UPDATE: The original story has been updated with a statement from the police department saying they never had any contact with the family. There is no word concerning CPS.
When CPS is at the door
We
also got a rare detailed look last month at what happens when CPS does come to the door,
and how much harm it can do, even when they don’t walk out with the children. We got that look as a result of a court
decision in Kentucky. The decision comes
in a lawsuit by a Kentucky family, represented by the Home School Legal Defense
Association.
CPS
agencies like to sell us on the idea that a child abuse investigation is no big
deal – just a quick check if the family needs anything and, if there’s no
problem, they go away. As the caseworker in the Kentucky case put it: “We’re
just going to consider this an oopsy daisy.” Readers of this Lexington,
(Kentucky) Herald-Leader story might disagree.
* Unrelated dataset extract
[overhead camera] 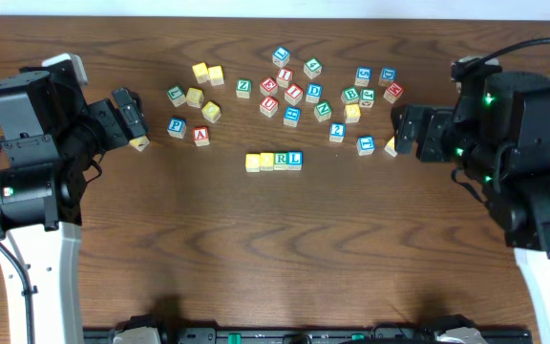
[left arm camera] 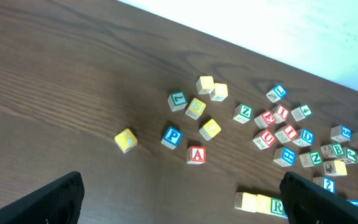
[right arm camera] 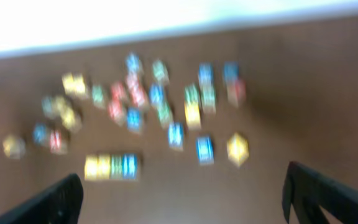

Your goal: Spell out CORL

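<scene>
Four blocks stand touching in a straight row [overhead camera: 274, 161] at the table's middle: yellow C, yellow O, green R, blue L. The left wrist view catches the row [left arm camera: 260, 203] at its lower edge, and it is a blur [right arm camera: 110, 167] in the right wrist view. My left gripper [overhead camera: 127, 115] is pulled back high at the far left. It stands open [left arm camera: 182, 208] with nothing between its fingers. My right gripper [overhead camera: 404, 129] is drawn back at the far right, also open [right arm camera: 182, 199] and empty.
Several loose letter blocks [overhead camera: 294, 91] are scattered behind the row. A blue P [overhead camera: 177, 126] and a red A [overhead camera: 200, 135] lie to the left. One yellow block [overhead camera: 139, 143] lies under the left gripper, another [overhead camera: 390, 145] by the right gripper.
Both grippers were shut and low over the table, one on each side of the row. Now both arms are raised at the table's sides with jaws wide open. The row has not moved.
My right gripper's shut tip was at the L end while the left, shut, was short of the C end. Then both shut tips stood against the row's ends. Then both were clear of the row, and now they are far back and open.
</scene>
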Action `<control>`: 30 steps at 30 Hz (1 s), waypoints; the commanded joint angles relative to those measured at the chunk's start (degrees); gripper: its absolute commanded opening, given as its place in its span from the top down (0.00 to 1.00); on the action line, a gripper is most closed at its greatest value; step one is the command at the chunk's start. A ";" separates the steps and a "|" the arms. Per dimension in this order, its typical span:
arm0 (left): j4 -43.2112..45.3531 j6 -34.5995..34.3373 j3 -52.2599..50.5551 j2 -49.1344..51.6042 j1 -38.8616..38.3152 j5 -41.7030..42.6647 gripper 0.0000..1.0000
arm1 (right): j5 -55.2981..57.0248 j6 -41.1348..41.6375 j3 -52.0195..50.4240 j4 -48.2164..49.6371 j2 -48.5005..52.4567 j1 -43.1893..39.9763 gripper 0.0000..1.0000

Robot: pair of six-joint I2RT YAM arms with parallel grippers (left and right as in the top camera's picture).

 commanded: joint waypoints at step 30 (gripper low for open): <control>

The Herald-Leader reports that it began in
2017 when Holly Curry left her six children in her minivan for five to ten
minutes to run into a coffee shop and get muffins. It was a cool day, the doors were locked and
the engine and fan were running. Someone
called police. The officer did not charge the mother. But he did notify child
protective services – something he now says he regrets.
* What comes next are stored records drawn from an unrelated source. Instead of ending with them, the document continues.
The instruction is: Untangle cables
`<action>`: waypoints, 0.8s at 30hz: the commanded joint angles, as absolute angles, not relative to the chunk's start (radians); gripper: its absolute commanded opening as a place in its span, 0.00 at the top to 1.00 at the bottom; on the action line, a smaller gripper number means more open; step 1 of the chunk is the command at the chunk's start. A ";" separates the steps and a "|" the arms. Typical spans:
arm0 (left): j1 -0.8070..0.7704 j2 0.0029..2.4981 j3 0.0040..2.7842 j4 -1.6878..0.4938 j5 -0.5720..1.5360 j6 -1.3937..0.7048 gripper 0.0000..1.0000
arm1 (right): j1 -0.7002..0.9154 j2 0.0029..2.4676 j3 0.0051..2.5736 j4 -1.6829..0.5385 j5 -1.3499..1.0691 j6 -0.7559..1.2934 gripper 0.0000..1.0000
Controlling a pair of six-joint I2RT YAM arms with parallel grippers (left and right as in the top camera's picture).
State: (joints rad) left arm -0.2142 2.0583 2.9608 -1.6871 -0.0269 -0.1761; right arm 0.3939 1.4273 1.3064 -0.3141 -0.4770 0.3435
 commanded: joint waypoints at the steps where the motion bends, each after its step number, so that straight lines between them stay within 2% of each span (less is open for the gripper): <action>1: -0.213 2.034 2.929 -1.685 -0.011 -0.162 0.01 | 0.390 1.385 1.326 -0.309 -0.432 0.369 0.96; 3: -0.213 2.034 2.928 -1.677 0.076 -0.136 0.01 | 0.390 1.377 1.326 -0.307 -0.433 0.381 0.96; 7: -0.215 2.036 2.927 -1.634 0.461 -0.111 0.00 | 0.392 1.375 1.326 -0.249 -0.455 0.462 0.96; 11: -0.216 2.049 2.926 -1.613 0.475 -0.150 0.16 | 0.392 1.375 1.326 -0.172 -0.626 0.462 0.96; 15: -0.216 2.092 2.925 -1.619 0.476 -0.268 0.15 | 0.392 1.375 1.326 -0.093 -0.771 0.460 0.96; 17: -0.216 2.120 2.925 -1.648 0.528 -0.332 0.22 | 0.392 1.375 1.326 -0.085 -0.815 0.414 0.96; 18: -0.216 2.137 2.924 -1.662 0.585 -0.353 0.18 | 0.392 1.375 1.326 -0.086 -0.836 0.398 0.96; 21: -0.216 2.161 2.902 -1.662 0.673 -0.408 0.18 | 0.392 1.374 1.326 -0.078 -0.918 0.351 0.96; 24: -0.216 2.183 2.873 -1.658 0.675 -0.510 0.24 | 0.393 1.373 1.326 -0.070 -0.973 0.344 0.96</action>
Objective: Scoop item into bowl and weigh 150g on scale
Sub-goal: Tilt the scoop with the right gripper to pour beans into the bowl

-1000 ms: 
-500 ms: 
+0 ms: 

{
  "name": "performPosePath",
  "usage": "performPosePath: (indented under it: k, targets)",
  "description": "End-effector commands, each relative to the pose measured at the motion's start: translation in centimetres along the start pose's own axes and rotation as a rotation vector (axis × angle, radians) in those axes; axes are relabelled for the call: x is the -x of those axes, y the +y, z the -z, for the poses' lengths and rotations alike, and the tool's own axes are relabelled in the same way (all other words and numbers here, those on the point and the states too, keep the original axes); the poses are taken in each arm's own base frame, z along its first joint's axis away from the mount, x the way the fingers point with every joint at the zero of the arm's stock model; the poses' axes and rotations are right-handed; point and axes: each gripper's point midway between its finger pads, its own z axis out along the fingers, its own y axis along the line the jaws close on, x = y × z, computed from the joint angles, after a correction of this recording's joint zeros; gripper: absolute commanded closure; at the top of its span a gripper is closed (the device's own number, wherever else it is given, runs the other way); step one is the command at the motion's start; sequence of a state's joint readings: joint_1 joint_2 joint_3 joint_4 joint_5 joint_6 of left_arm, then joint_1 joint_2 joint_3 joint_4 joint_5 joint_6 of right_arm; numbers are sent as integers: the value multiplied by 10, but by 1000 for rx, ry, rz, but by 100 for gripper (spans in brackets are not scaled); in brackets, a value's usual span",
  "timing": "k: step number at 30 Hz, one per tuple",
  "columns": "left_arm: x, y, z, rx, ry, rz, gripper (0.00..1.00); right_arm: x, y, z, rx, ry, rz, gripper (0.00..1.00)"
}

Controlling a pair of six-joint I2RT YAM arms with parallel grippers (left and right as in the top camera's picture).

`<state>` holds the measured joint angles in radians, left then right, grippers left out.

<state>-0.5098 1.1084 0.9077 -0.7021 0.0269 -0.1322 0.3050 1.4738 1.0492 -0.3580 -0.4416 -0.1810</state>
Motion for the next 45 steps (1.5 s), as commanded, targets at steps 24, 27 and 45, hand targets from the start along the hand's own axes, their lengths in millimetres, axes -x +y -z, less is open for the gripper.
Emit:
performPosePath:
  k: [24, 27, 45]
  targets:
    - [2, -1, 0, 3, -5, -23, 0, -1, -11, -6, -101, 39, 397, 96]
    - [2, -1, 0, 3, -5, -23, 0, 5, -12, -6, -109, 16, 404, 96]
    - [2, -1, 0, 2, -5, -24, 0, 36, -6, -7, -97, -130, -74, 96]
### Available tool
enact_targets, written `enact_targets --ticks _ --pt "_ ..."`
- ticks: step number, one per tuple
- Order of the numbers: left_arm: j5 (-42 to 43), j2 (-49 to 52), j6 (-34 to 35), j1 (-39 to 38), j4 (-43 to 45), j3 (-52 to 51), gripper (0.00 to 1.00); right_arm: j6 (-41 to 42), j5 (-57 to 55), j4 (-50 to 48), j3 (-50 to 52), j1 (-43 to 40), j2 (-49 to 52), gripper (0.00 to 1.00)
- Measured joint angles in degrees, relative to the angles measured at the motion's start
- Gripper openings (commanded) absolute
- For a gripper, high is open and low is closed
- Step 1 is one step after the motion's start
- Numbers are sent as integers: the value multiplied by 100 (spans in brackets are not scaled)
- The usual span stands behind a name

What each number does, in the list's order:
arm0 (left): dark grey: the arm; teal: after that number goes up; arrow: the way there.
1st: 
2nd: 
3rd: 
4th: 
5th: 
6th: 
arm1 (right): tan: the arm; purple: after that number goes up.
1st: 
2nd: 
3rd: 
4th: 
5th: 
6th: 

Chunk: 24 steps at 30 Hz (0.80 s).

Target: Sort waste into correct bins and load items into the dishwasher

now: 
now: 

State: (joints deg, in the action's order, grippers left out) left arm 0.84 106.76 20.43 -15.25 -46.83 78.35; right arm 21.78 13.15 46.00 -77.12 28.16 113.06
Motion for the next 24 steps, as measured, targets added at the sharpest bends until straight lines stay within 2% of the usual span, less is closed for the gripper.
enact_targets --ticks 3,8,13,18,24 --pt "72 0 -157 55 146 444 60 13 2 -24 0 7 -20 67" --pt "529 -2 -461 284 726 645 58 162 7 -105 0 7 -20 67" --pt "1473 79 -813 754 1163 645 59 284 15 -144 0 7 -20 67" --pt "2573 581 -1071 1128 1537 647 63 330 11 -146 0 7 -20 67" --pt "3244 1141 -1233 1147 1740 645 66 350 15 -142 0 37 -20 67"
As the judge noted, when a Kentucky child abuse investigator, Jeanetta Childress
and Hardin County sheriff’s Deputy Michael Furnish later showed up at the
family home, “they knew the Curry children had been utterly unharmed while
waiting in their climate-controlled car for the time it took Holly to run in a
coffee shop.”
Nevertheless,
they got Curry to let them into the home – by threatening to come back and take
away the children if she didn't. Then, as the Herald-Leader reports:
Writing in a court motion, Curry’s lawyers said that
Childress “proceeded to strip search the children. Starting with the younger
children, she pulled up their pant legs to look at their calves, then
unbuttoned their pants, undid the buttons on their onesies, pulled them up to
view their chests, stomachs and abdomen area, then undid their diapers and put
her fingers down and looked inside.”
For the older children who wore underwear, Childress
pulled it aside, looked inside and put her hands down their underwear, the
lawyers wrote.
“Deputy Furnish was present while all six children
were strip searched,” Curry’s lawyers wrote.
Childress
herself claimed such stripsearching is standard operating procedure. As the judge noted: "Incredibly, Childress repeatedly testified that she believed she should ‘automatically’ strip search any child who was four or under.” And well, if nothing is found, after all,
it’s just “an oopsy daisy.”
The
judge saw it differently:
The judge wrote in his order last week that the social
worker and deputy had no right to strip search the children in violation of
their “fundamental dignity.”
“Here, Childress lacked even a shadow of probable
cause that the Currys physically abused their children,” the judge wrote.
But,
as the story notes, that didn’t stop Childress from allegedly issuing one last
threat:
“If we ever get
a call against your family again, bad things will happen to you and we’ll take
your children,” according to the Currys’ attorneys.
The
judge concluded his ruling this way:
“Act One: An ‘attentive and loving’ mother gets
muffins for her children. Act Two:
There’s a knock on her door and a threat by the government to take away her
children. Act Three: Her children are strip searched without cause.”
“America’s founding generation may never have imagined
a Cabinet for Health and Family Services. But they knew their fair share of
unwelcome constables. And they added a Fourth Amendment to our Constitution to
protect against this three-act tragedy.”
But
this drama has had a long, long run. And there’s no sign that the show is going
to close anytime soon, unless we realize that, for the sake of millions of
vulnerable children, it’s time to bring down the curtain.